Jesus continues to instruct the Twelve with important lessons on discipleship as he sent them on their first mission the other week. Last Sunday he taught them – including us today – to face all fears not to be fearless of anything or anyone but to fear only God.
Today, Jesus cautions us not to be unduly influenced by people especially those closest to us in fulfilling our mission in him. Very often, intimidation and influence can be used to adversely affect our ministry that eventually veer us away from our Lord Jesus Christ in the process. Hence, his encouragement too for us to persevere through those influences as we follow him.
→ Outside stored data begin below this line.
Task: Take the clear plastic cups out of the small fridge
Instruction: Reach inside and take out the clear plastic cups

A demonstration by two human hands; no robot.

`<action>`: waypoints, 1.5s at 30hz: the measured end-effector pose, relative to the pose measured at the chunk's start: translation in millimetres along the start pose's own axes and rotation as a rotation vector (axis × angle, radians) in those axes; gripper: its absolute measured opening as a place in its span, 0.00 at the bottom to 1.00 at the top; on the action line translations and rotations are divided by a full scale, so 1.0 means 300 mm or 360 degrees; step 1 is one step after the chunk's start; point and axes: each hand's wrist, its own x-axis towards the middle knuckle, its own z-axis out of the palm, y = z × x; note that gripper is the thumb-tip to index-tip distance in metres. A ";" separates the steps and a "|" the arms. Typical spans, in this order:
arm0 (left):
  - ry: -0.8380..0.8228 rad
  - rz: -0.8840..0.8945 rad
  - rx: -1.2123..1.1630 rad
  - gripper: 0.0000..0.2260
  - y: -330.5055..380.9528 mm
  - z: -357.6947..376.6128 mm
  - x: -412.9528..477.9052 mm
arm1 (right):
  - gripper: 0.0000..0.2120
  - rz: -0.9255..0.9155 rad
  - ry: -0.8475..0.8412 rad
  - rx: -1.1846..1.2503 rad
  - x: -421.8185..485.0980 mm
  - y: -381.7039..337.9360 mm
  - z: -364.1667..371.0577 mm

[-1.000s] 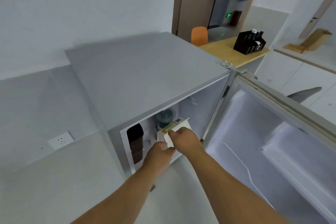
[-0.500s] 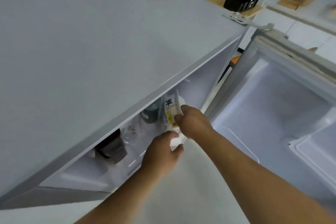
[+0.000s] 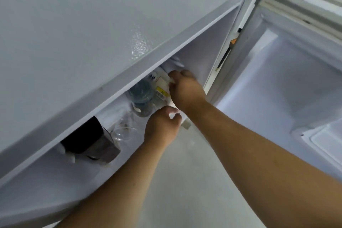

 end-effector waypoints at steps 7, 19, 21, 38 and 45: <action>0.0973 -0.0331 -0.0768 0.04 0.014 -0.163 -0.076 | 0.18 -0.0056 0.0216 0.0523 -0.097 -0.137 -0.013; 0.0856 -0.0469 -0.0976 0.07 0.074 -0.239 -0.007 | 0.16 0.0445 -0.0165 0.1086 -0.067 -0.153 -0.029; 0.0804 -0.0481 -0.1031 0.09 0.058 -0.209 -0.057 | 0.16 0.0417 -0.0178 0.1060 -0.132 -0.123 -0.038; 0.0324 -0.0886 -0.0909 0.19 -0.142 -0.033 -0.169 | 0.19 0.0942 -0.0705 0.1013 -0.311 -0.017 0.226; 0.0633 -0.0633 -0.0644 0.21 -0.166 -0.050 -0.240 | 0.15 0.0817 -0.0425 0.0863 -0.393 -0.019 0.234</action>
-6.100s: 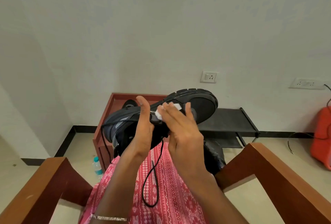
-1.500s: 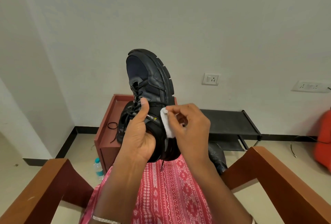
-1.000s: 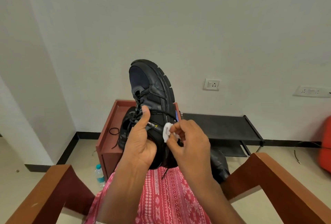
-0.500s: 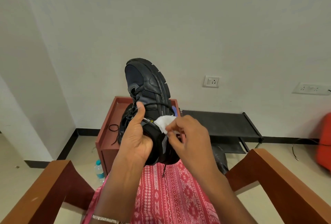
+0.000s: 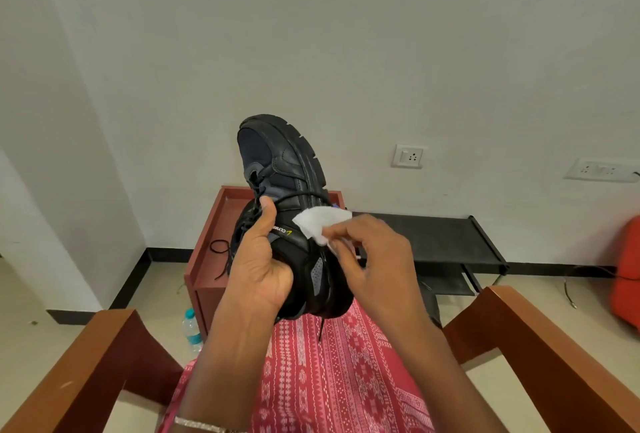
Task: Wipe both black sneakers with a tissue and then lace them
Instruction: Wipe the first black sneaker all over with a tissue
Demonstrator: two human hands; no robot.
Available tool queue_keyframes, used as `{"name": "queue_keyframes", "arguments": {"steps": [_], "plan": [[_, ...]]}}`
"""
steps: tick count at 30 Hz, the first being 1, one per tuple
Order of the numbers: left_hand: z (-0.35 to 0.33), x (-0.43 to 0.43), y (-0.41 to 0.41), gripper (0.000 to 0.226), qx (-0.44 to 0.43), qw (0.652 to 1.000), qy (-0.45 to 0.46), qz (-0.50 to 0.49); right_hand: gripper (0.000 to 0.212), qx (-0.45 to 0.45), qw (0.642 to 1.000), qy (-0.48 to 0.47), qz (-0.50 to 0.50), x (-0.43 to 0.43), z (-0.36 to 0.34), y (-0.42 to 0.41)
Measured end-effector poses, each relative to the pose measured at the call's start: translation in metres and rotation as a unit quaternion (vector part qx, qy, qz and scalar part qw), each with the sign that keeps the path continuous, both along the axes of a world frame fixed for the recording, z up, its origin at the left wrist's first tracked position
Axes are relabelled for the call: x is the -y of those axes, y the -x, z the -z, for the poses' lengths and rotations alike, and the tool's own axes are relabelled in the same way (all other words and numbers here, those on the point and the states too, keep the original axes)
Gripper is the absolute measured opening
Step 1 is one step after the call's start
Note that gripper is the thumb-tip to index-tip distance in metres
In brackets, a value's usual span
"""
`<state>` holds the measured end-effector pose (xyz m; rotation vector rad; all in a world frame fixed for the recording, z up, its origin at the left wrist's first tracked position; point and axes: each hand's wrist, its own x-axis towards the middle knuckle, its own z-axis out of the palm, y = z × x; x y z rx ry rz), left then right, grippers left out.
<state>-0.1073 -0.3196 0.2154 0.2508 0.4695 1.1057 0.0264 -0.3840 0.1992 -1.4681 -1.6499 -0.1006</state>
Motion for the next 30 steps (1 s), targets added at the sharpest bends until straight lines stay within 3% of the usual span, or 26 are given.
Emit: {"name": "queue_keyframes", "arguments": {"steps": [4,8,13,21,27,30], "plan": [[0.001,-0.004,0.003,0.051,-0.007,0.999,-0.011,-0.036,0.018,0.009,0.999,0.044,-0.004,0.021,0.011,-0.003],[0.000,-0.001,0.001,0.045,0.008,1.000,0.002,0.010,0.033,0.021,1.000,0.002,-0.011,0.004,-0.003,-0.004],[-0.001,0.006,-0.004,0.052,0.042,0.998,0.012,0.041,0.026,-0.003,0.998,-0.036,-0.044,-0.016,-0.009,-0.004],[0.002,-0.004,0.004,0.040,0.033,0.999,0.011,-0.010,0.036,0.068,0.997,-0.036,-0.010,0.027,0.037,0.006],[0.003,-0.002,0.001,0.054,0.032,0.999,0.019,0.026,0.029,0.000,0.997,-0.073,-0.024,-0.003,0.017,0.005],[0.004,0.003,-0.004,0.057,0.072,0.996,0.022,0.053,0.030,-0.047,0.995,-0.080,-0.029,-0.024,0.006,0.007]]}}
Jesus said to his apostles: “Whoever loves father or mother more than me is not worthy of me, and whoever loves son or daughter more than me is not worthy of me; and whoever does not take up his cross and follow after me is not worthy of me. Whoever finds his life will lose it, and whoever loses his life for my sake will find it.”
Matthew 10:37-39
James J. Tissot, ‘The Exhortation to the Apostles’ (1886-94) from Getty Images.
Being a Christian is being possessed by Christ. That is why he told us last week to “be not afraid of those who kill the body but not the soul” so that we fear only him our Lord Jesus Christ in the sense that we lose all meaning in life without him.
To be possessed by Jesus Christ is to have a life centered in him, detached from undue influences including from our family and friends especially us priests and religious. When priests focus more with self and family or with other people instead of Jesus Christ, everything crumbles – pati sutana nalaglag na! That is when priesthood becomes a career and a means for social mobility and livelihood with money as the priest’s new “lord and master”.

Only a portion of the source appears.